= Exercise prompt =
Copy the records below in full and leave every image out of the copy.

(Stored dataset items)

•••

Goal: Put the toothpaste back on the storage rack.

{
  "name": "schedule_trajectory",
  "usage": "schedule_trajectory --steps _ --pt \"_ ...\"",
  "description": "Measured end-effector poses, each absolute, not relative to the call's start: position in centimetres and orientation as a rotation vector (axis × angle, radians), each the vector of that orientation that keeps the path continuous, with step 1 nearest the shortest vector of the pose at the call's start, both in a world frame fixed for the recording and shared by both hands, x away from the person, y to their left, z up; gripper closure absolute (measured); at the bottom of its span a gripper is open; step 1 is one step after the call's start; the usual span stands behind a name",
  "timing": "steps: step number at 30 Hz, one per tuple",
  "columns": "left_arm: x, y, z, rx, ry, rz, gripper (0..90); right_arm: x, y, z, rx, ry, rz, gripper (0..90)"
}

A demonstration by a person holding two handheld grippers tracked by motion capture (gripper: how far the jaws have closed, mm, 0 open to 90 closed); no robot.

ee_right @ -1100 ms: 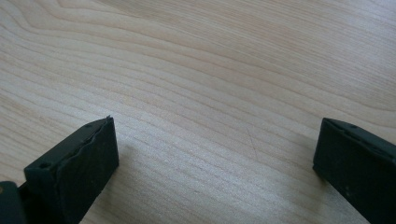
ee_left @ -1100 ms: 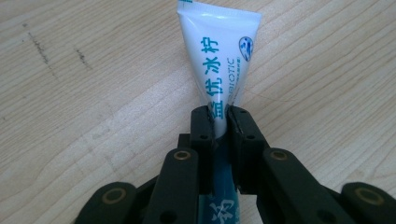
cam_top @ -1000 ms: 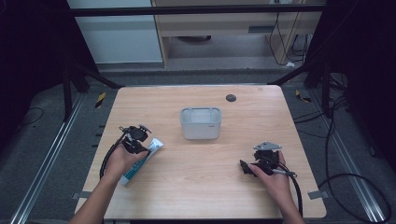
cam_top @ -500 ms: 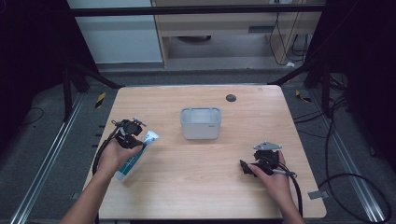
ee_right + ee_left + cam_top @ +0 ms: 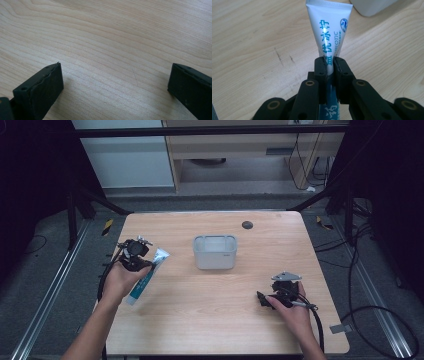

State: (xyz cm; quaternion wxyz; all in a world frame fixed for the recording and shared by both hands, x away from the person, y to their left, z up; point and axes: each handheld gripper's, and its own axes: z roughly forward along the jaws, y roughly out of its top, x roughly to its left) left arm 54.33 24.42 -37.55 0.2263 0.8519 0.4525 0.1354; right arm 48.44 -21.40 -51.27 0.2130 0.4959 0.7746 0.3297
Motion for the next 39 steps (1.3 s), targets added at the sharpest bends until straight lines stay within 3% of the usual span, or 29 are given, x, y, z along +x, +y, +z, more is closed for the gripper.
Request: schedule_trajectory --steps 21,39 --pt "54.6 22.8 -35.2 2.174 1.208 0.513 82.0 48.4 -21.4 -51.3 1.377 2.15 0.915 0.3" --pt "54.2 22.1 -34.1 2.117 1.174 0.592 82.3 48.4 -21.4 -51.3 1.377 2.15 0.915 0.3"
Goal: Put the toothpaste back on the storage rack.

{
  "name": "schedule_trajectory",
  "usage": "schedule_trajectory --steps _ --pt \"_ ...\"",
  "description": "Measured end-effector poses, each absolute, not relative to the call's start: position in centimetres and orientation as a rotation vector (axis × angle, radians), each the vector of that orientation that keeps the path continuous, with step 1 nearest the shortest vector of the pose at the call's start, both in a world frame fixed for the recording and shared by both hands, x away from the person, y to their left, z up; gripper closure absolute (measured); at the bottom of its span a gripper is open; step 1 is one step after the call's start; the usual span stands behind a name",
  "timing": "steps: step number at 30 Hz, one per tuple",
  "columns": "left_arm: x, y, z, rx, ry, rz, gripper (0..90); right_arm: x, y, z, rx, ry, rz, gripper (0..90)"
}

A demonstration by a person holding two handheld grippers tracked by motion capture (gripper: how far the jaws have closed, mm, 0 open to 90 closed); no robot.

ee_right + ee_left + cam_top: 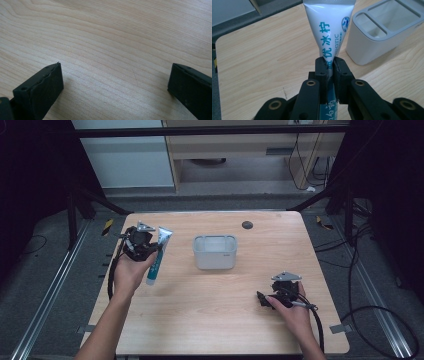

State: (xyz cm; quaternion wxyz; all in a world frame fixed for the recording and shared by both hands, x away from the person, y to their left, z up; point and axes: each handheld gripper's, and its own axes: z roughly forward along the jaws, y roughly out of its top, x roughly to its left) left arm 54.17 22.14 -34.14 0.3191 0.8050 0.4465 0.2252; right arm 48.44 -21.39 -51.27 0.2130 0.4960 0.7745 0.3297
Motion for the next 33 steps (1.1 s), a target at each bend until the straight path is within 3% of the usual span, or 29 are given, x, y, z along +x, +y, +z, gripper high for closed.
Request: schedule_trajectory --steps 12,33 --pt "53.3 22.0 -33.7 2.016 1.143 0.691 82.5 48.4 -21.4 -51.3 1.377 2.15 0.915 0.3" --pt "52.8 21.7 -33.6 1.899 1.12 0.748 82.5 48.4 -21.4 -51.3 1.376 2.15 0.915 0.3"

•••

= Result below =
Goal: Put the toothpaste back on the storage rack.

{
  "name": "schedule_trajectory",
  "usage": "schedule_trajectory --steps _ --pt \"_ ...\"",
  "description": "Measured end-effector poses, each absolute, not relative to the call's start: position in centimetres and orientation as a rotation vector (axis × angle, radians), each the vector of that orientation that keeps the path continuous, with step 1 nearest the shortest vector of the pose at the call's start, both in a world frame fixed for the recording and shared by both hands, x away from the person, y to their left, z up; gripper closure absolute (measured); at the bottom of its span a gripper is open; step 1 is one step after the call's start; the usual span stands behind a name",
  "timing": "steps: step number at 30 Hz, one per tuple",
  "columns": "left_arm: x, y, z, rx, ry, rz, gripper (0..90); right_arm: x, y, z, rx, ry, rz, gripper (0..90)"
}

A demonstration by a person holding two handheld grippers tracked by motion capture (gripper: how far the jaws have closed, mm, 0 open to 90 closed); no robot.

ee_right @ -1100 ms: 
ee_left @ -1100 ms: 
cam_top @ -1000 ms: 
cam_top @ -500 ms: 
ee_right + ee_left + cam_top @ +0 ms: 

State: (xyz cm; quaternion wxyz; all in a world frame fixed for the recording and shared by both hands, x away from the person, y to their left, z up; point and axes: each handheld gripper's, and its own axes: z roughly forward along the jaws, y roughly out of its top, x roughly to its left) left arm 54.33 24.42 -37.55 0.2263 0.8519 0.4525 0.1354; right arm 48.44 -21.40 -51.27 0.2130 0.4959 0.7746 0.3297
Motion for the next 39 steps (1.3 s), targets added at the sharpest bends until straight lines stay within 3% of the usual span, or 29 are given, x, y, z along +x, +y, +z, more is closed for the gripper.
Request: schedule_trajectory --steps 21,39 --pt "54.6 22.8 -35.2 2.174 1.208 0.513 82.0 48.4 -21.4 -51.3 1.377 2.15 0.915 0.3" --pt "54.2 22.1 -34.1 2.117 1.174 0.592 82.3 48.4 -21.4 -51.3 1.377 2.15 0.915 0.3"
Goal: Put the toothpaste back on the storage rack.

{
  "name": "schedule_trajectory",
  "usage": "schedule_trajectory --steps _ --pt \"_ ...\"",
  "description": "Measured end-effector poses, each absolute, not relative to the call's start: position in centimetres and orientation as a rotation vector (axis × angle, radians), each the vector of that orientation that keeps the path continuous, with step 1 nearest the shortest vector of the pose at the call's start, both in a world frame fixed for the recording and shared by both hands, x away from the person, y to their left, z up; gripper closure absolute (measured); at the bottom of its span a gripper is open; step 1 is one step after the call's start; the usual span stands behind a name",
  "timing": "steps: step number at 30 Hz, one per tuple",
  "columns": "left_arm: x, y, z, rx, ry, rz, gripper (0..90); right_arm: x, y, z, rx, ry, rz, gripper (0..90)"
}

A demonstration by a person holding two handheld grippers tracked by motion capture (gripper: how far the jaws have closed, mm, 0 open to 90 closed); no robot.

ee_right + ee_left + cam_top: 

State: (xyz cm; quaternion wxyz; all in a world frame fixed for the recording and shared by both hands, x away from the person, y to their left, z up; point and axes: each handheld gripper's, and its own axes: z roughly forward along the jaws, y roughly out of its top, x roughly to its left) left arm 54.17 22.14 -34.14 0.3191 0.8050 0.4465 0.2252; right arm 48.44 -21.39 -51.27 0.2130 0.4960 0.7745 0.3297
Motion for the next 33 steps (1.1 s), a target at each bend until the straight path is within 3% of the usual span, or 29 are given, x, y, z along +x, +y, +z, gripper high for closed.
Request: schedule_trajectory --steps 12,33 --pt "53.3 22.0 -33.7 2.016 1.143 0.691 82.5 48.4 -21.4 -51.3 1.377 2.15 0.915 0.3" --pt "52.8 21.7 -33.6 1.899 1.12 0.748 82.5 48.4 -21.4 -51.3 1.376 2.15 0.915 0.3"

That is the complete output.